AVAILABLE DATA:

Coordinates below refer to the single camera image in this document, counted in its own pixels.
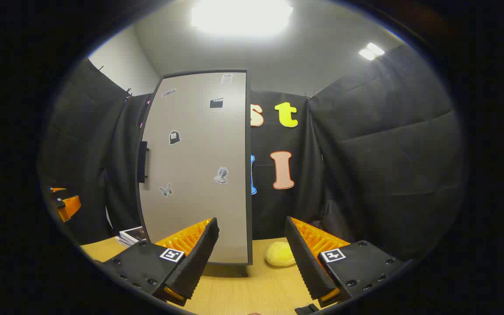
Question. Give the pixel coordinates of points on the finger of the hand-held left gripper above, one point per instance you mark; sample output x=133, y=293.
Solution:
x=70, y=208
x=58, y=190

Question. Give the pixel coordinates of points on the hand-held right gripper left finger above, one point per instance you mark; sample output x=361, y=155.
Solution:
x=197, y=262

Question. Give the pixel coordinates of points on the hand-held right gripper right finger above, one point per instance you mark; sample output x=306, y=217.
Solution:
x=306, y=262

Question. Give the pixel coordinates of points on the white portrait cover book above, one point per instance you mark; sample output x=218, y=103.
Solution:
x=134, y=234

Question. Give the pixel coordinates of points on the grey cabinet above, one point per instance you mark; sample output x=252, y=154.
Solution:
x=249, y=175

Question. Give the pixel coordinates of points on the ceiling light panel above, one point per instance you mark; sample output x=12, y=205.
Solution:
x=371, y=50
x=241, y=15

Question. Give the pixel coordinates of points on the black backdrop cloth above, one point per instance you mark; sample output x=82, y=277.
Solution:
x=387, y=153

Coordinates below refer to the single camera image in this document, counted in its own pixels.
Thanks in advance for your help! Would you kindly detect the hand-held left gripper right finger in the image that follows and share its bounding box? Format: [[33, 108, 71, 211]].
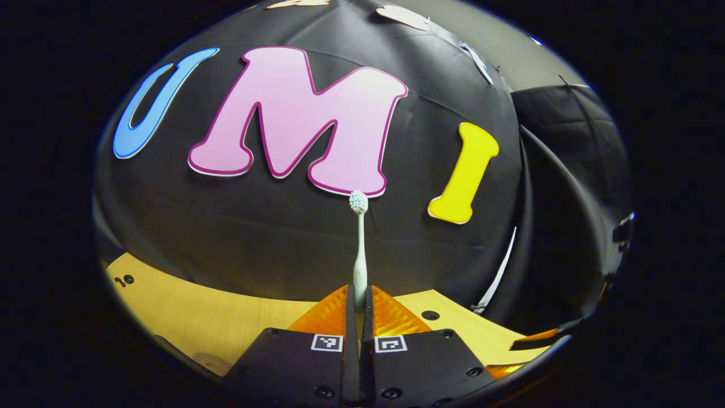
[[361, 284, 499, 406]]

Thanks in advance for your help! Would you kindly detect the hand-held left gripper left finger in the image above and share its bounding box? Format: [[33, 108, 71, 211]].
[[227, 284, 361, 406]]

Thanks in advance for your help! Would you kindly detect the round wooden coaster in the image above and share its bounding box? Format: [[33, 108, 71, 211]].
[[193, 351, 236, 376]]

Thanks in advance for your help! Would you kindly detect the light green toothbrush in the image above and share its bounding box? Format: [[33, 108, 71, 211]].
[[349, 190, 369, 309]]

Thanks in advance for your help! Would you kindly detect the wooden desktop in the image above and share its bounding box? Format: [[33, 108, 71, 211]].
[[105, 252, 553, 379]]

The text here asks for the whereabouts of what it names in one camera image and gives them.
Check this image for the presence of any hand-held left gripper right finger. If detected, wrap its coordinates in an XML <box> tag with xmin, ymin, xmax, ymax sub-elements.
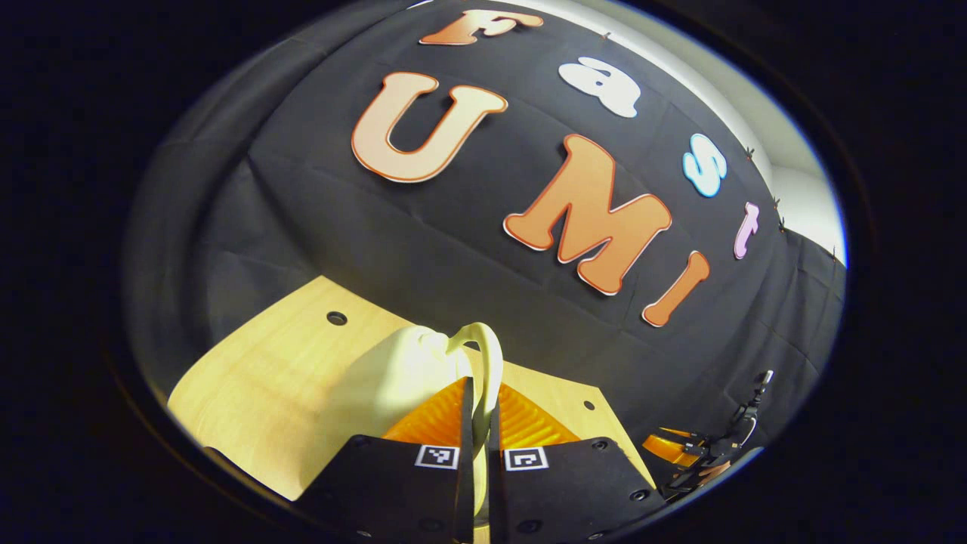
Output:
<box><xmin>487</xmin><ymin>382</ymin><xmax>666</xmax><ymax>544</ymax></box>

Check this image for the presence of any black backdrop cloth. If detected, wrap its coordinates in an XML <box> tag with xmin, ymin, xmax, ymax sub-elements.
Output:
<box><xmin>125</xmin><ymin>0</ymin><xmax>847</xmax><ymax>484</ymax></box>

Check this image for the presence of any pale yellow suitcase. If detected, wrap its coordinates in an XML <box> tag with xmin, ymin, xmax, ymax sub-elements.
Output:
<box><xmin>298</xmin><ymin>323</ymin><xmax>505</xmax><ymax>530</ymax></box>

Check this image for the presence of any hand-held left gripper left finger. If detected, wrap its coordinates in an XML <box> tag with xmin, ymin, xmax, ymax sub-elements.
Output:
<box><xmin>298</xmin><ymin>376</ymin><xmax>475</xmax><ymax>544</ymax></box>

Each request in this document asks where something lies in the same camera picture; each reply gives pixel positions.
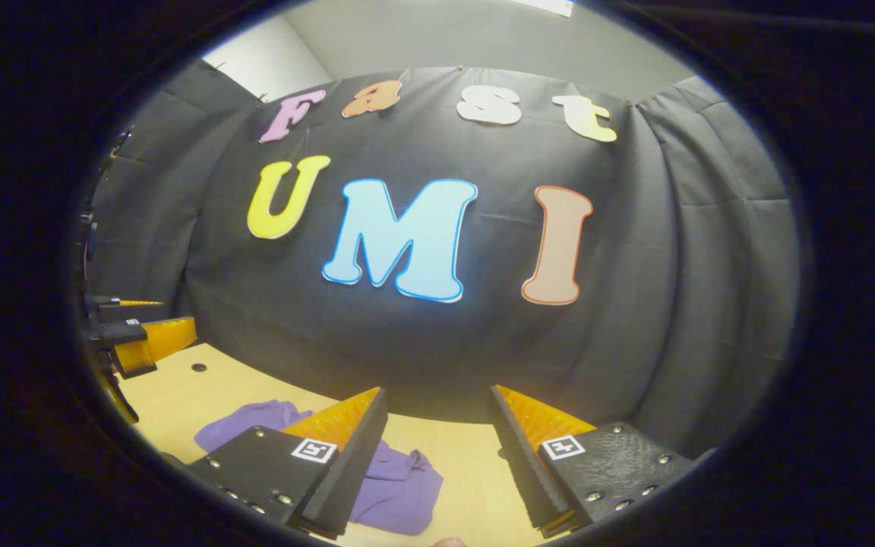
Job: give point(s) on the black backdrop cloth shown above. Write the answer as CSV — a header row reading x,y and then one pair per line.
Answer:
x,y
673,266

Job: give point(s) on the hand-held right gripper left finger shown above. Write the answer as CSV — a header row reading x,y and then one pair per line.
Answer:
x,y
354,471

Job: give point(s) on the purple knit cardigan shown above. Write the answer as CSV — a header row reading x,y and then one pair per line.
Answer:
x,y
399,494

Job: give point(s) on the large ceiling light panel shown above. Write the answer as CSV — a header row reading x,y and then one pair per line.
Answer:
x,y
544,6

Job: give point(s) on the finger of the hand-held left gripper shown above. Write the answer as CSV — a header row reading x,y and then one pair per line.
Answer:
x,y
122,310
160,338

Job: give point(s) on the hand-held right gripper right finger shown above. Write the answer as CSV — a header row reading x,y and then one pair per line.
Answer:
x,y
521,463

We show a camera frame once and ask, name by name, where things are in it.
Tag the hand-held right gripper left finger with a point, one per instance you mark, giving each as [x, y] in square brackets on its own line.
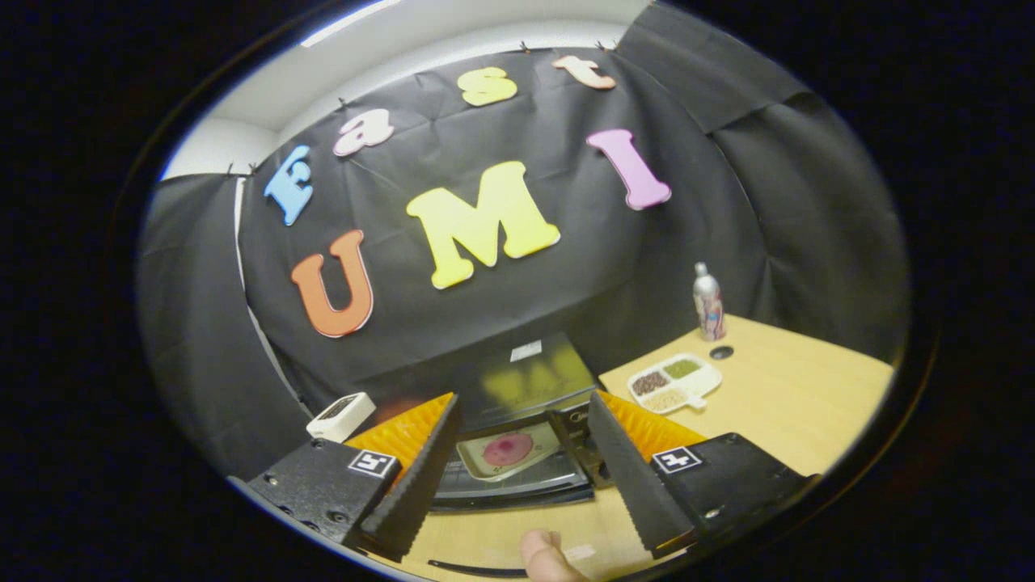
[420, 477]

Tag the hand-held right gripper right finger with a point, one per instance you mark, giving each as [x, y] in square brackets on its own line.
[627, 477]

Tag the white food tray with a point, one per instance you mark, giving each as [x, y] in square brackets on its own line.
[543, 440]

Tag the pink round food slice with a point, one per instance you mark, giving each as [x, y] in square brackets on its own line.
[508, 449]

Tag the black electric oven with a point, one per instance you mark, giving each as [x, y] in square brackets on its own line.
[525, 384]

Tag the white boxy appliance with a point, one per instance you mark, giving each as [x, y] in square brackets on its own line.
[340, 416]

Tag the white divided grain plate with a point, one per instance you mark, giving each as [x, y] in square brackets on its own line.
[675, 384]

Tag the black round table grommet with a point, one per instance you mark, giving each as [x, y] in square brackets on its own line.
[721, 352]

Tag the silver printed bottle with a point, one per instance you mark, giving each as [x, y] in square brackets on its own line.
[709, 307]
==
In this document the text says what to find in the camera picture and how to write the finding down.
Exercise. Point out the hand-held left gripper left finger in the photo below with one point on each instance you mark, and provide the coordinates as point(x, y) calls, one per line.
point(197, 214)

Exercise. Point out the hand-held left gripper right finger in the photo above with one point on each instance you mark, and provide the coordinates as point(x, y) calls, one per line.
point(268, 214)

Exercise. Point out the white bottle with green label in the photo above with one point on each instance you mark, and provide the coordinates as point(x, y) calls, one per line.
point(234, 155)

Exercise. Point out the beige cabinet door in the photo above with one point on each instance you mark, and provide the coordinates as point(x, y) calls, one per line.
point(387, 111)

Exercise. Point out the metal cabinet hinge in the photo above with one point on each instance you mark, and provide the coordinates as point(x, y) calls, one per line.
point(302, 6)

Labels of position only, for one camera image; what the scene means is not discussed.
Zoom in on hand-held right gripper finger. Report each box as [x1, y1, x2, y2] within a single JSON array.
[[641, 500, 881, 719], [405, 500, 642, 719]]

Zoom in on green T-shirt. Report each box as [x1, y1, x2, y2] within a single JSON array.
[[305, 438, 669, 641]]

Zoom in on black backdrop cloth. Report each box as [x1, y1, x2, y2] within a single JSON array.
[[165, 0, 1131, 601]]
...
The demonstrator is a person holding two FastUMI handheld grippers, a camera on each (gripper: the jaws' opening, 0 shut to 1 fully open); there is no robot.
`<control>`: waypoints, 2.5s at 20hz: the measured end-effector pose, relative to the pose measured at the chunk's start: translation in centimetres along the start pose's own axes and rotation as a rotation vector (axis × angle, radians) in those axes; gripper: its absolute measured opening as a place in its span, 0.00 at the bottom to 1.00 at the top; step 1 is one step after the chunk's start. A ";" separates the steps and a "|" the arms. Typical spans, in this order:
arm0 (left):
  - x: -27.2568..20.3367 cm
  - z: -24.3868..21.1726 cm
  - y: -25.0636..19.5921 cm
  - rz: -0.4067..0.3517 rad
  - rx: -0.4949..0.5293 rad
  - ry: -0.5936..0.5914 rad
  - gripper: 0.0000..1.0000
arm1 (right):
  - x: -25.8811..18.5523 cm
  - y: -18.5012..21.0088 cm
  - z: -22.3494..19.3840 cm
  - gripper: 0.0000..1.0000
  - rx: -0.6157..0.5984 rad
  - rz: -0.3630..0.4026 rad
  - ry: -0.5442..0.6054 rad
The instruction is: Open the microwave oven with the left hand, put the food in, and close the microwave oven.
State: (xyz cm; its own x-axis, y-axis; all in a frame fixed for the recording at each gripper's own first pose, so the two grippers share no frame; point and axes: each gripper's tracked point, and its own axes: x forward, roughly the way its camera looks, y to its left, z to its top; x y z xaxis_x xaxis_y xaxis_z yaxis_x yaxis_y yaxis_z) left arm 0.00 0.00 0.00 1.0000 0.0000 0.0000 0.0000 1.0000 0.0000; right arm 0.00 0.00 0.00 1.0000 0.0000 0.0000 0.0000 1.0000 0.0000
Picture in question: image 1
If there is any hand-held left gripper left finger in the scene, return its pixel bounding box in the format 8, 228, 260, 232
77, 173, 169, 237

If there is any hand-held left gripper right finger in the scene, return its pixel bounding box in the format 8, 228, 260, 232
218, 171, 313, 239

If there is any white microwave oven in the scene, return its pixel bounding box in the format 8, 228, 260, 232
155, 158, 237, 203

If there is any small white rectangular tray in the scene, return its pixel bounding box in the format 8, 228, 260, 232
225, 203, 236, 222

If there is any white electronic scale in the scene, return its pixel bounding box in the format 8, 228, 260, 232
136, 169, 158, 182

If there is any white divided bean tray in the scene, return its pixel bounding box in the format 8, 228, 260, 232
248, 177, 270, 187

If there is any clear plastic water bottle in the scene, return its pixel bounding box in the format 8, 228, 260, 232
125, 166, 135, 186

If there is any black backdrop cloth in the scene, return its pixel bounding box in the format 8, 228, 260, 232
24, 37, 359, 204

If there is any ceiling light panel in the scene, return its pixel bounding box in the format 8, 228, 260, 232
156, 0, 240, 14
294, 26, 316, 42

WHAT TO DO: Return only the number of lines in the preceding records that contain the string "text".

EXERCISE RESPONSE: 2